Auteur(e) : Graham Masterton

Date de publication : 9 Avril 2010

Date de lecture : Octobre 2018

Genre/Thème : Fantastique

Nombre de pages : 480

New Milford, Connecticut, en Nouvelle-Angleterre. Un petit village du comté de Litchfield. Une série d’incidents étranges, des meurtres atroces, et le shérif Jack Smith mène l’enquête. Pourquoi Cordelia Gray, une mystérieuse jeune femme, recherche-t-elle avec autant d’acharnement un tableau représentant douze personnages au visage décomposé ? Ce tableau, datant de l’époque victorienne, est l’œuvre d’un certain Walter Waldegrave, peintre passionné d’occultisme, qui fut l’ami d’Oscar Wilde. Quel est le secret de ce tableau, et surtout qui sont ces douze personnages ? C’est ce que Vincent Pearson, l’actuel propriétaire du tableau, s’efforce de découvrir, à ses risques et périls ! Car la vérité ne tardera pas à surgir et ce sera l’horreur suprême, la vérité sur une famille démoniaque et sur le Portrait du Mal !

Pas de note
0/10

   Pas lu.

6/10

   J’aime bien les idées de Graham, il explore des sujets ésotériques qu’il remixe à sa sauce. En l’occurrence Le Portrait de Dorian Gray ici. J’ai accroché les ¾ du bouquin. À partir du moment où Vincent apprend que c’est la famille Gray qui écorche la populace, il a la possibilité de brûler le tableau pour mettre fin au drame. Mais non… Puis la fin est tellement bateau…

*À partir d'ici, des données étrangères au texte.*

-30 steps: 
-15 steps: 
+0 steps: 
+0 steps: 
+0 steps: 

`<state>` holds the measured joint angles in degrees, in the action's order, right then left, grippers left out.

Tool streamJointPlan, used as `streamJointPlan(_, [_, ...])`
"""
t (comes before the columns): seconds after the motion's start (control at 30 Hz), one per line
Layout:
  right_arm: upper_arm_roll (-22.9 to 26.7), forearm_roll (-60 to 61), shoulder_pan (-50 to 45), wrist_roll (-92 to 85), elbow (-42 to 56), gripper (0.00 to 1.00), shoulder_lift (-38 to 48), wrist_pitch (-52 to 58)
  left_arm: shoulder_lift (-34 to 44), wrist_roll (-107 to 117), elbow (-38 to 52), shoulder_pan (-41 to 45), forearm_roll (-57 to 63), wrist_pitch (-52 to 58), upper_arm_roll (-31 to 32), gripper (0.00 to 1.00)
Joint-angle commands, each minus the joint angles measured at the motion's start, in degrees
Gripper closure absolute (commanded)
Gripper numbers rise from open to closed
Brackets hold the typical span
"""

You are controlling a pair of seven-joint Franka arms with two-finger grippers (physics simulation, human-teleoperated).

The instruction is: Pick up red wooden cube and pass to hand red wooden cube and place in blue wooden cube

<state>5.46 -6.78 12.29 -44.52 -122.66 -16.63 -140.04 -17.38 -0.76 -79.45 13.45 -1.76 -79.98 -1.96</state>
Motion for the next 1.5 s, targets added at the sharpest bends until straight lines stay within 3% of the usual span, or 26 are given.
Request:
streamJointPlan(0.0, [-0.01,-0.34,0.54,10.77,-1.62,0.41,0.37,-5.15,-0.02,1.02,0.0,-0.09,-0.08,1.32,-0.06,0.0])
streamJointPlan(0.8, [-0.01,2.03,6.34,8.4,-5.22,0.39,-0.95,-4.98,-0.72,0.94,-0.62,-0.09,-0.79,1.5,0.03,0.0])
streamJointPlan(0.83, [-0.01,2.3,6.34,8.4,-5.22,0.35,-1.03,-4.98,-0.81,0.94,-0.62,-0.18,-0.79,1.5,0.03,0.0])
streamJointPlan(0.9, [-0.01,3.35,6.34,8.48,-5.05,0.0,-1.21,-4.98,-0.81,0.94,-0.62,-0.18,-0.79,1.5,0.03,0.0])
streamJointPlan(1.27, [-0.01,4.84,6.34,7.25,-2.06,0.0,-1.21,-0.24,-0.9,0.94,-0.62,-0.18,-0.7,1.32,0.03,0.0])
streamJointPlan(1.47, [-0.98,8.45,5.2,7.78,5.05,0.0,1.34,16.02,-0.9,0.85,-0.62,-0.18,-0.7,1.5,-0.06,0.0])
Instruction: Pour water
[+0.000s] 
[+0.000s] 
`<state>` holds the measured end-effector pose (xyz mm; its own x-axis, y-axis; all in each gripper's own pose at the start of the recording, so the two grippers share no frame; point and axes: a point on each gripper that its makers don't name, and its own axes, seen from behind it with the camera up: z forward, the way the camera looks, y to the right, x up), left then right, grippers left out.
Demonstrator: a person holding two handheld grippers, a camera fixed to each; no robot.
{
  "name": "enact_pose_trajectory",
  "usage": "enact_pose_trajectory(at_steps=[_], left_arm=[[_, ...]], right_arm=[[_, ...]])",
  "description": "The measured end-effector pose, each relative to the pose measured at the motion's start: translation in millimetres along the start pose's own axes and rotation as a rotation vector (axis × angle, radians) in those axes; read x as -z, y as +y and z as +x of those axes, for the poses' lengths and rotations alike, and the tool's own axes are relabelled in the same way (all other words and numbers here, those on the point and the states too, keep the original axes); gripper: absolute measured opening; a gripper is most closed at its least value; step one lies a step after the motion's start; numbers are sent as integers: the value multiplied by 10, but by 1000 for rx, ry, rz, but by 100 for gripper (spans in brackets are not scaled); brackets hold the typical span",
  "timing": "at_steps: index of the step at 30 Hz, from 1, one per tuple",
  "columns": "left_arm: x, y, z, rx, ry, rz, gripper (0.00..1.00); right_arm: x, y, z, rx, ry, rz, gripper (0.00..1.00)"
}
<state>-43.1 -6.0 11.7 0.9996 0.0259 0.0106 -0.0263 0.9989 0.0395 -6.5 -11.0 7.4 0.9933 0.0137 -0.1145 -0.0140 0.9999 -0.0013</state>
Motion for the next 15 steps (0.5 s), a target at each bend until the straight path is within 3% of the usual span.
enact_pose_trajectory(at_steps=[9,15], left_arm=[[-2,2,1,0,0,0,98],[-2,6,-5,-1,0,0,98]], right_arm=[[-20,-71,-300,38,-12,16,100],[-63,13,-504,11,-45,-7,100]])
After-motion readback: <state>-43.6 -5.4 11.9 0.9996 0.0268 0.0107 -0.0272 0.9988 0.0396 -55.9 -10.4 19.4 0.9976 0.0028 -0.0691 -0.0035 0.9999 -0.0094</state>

   « Tandis qu’Edward dormait, un petit ver blanchâtre émergea des gerçures chaudes et humides autour de ses testicules et chemina lentement le long de sa cuisse, la tête brunâtre et aveugle se tournant d’un côté et de l’autre. Bientôt il atteignit le bout du pénis flasque, là où il reposait contre la jambe. Le ver rampa sur la partie supérieure du pénis, puis se glissa en dessous, jusqu’à ce qu’il trouve la fente de l’urètre. Il se tortilla et s’enfonça peu à peu à l’intérieur, puis disparut. »

   « Il y avait de la poussière partout ; elle s’accrochait aux objets tel le souvenir grisâtre et tenace de jours enfuis à jamais. »

   « C’est exactement comme si Peter Pan demandait qu’il y ait suffisamment d’enfants qui croient aux fées pour que Clochette reste en vie. Parce que, après tout, de quoi sommes-nous faits, nous, les êtres humains ? Nous ne sommes rien de plus que des assemblages physiques de particules chargées électriquement. Et de quoi est faite notre imagination ? D’assemblages abstraits de particules chargées électriquement. Et croyez-moi, en terme de physique, il n’y a pas une grande différence entre la main que vous pouvez imaginer et la main que vous pouvez effectivement serrer. Messner devint convaincu que des personnages de livres et de tableaux vivaient réellement parmi nous : la fiction et l’art faits chair. Il était sûr que beaucoup de maisons et de lieux évoqués dans des œuvres d’imagination, livres ou tableaux – une fois qu’ils étaient représentés mentalement dans l’inconscient collectif d’un nombre de personnes suffisant – en venaient à exister réellement. Quelque part dans le monde, il y a un Shangri-La. » 
   Il y a des répétitions à outrance ce qui gâche le texte, déjà très long (480 pages et là je les ai sentis passer…). C’est chiant, rébarbatif. Et c’est dommage. L’idée des vers à l’intérieur des corps qui pourrissent tout comme le Waldegrave, c’était sympa. Mais c’est parti en sucette. Cette histoire de bondir de tableau en tableau… non quoi…

   J’ai adoré l’ambiance de Noël, bien que trop alcoolisée. Mais la bêtise des protagonistes, les illogismes, la finalité… Non… Je suis déçue.

   Puisque les Gray n’écorchaient personne initialement, pourquoi leur avoir volé leur portrait, les condamnant ainsi ? Pourquoi la prédiction de la voyante ne se réalise pas ? Certes le futur est fluctuant, mais ce point occupait tellement de pages que la survie de l’inspecteur est choquante. Déception.